Hype is an important part of any video game.It’s not as easy as saying it “should” or “should not” exist. In an industry that relies on word of mouth as heavily as the video game industry – hype is the natural reaction. Yet there’s a feeling that in recent times its come to represent something of a lumbering shadow hanging over some titles. The failure to deliver isn’t entirely on the video game developers; it’s the marketing machine that surrounds them which lets these games down. No Man’s Sky could easily have existed as an indie darling – the developers had already carved out a niche as such for themselves. Yet it was Sony’s decision to elevate the game to a AAA-title, throwing appearances on Conan and putting Sean Murray in front of the international press that ultimately made the game seem bigger than it was.

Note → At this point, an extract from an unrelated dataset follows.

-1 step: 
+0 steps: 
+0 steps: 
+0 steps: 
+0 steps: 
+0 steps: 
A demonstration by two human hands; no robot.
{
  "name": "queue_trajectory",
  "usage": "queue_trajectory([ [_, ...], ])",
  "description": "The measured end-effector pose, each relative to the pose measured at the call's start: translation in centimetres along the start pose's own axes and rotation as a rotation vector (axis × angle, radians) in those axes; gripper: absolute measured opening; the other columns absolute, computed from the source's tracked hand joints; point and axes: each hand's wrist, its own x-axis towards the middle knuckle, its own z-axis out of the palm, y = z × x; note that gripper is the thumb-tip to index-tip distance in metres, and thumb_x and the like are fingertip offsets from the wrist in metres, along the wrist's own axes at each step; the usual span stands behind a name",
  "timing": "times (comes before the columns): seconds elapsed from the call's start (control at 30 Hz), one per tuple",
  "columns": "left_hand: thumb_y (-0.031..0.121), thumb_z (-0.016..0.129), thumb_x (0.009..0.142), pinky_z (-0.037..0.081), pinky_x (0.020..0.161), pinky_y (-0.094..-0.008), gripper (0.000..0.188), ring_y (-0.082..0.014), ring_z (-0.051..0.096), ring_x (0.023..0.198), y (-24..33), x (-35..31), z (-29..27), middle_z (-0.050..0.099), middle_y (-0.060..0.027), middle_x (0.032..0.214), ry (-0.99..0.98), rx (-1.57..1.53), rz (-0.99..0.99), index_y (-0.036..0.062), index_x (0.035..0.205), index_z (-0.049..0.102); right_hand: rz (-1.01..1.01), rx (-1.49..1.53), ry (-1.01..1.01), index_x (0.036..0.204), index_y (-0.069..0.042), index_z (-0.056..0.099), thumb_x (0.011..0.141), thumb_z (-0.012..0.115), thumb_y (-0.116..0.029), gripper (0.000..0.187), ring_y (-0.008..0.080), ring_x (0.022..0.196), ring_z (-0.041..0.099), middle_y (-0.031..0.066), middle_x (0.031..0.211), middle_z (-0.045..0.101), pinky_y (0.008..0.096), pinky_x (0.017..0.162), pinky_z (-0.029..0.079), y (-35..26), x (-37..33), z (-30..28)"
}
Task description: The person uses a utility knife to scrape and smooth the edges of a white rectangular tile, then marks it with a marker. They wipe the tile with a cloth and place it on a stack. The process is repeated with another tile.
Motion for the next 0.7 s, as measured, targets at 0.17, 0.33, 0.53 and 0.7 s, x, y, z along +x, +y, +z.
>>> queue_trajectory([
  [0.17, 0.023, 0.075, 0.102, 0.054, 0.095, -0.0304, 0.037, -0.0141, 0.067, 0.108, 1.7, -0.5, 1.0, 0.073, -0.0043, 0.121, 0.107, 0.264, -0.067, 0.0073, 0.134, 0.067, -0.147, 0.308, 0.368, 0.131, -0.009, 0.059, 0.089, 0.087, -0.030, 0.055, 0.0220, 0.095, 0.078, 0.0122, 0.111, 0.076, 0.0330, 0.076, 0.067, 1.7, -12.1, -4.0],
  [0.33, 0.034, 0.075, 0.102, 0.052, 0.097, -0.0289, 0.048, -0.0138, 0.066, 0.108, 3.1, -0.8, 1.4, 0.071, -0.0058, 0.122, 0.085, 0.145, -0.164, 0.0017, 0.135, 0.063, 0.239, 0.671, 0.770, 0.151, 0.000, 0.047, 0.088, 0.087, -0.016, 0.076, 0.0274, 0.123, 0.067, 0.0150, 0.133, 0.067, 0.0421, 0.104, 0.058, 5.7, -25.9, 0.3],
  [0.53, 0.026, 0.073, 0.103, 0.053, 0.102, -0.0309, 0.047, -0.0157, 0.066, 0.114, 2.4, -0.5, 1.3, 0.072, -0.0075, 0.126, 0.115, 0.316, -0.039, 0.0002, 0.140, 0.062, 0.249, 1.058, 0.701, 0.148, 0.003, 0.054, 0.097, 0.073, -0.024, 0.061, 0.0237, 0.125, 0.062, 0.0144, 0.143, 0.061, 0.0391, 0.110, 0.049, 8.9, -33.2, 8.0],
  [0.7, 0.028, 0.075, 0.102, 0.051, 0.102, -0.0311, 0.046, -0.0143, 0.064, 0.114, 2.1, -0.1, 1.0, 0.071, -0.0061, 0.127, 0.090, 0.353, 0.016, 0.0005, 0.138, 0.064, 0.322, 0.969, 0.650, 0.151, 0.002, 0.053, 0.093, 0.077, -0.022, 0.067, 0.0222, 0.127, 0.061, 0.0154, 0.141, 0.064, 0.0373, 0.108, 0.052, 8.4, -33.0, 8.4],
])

I don’t believe for any amount of time the game would have been lauded on such a scale if this hadn’t happened. Likewise if The Division had been allowed to grow its fan base organically – it wouldn’t have suffered such a public failing. Yes it’s important to get returns on video game investments as soon as possible – but when the cost is the risk of such negative feedback and such lasting scorn on a brand – is it really worth it?
All this discussion is without addressing some of the years other big bombs. The likes of Street Fighter V (Capcom) and Battleborn arrived with huge hype but crashed out the gates. Lack of communication suffocating the discussion around them and condemning these games to negative press. There have been other titles too that fell foul of marketing mismanagement. Gamers not told what awaited them when they purchased or failure to build hype adequately.
How can this be fixed then? It requires effort from all sides for change to ever truly be enacted. Publishers need to be realistic with their games; and stop trying to create AAA-hits out the gate. If a game isn’t ready for showtime, tell gamers. We live in an age where games can be improved on and patched – so why not take advantage of that? If SFV had been released to this, maybe it’s early reception wouldn’t have been harsh. It might also have saved titles such as The Division from awkward reactions when they landed.
As well as this, perhaps the gaming press at large needs to stop being drawn in by such unknown entities. Instead of writing fluff pieces and conducting endless swooning interviews with developers; perhaps it’s our role to be more critical in the build-up to a video games release. Part of the reason hype runs so rampant is that journalists attempt to cosy up; preventing proper critical discourse. If gamers aren’t being given the proper information they need, how can they make a truly informed decision.
Hopefully lessons can be learned from 2016’s biggest flops. The games that promised much, but fell to hype.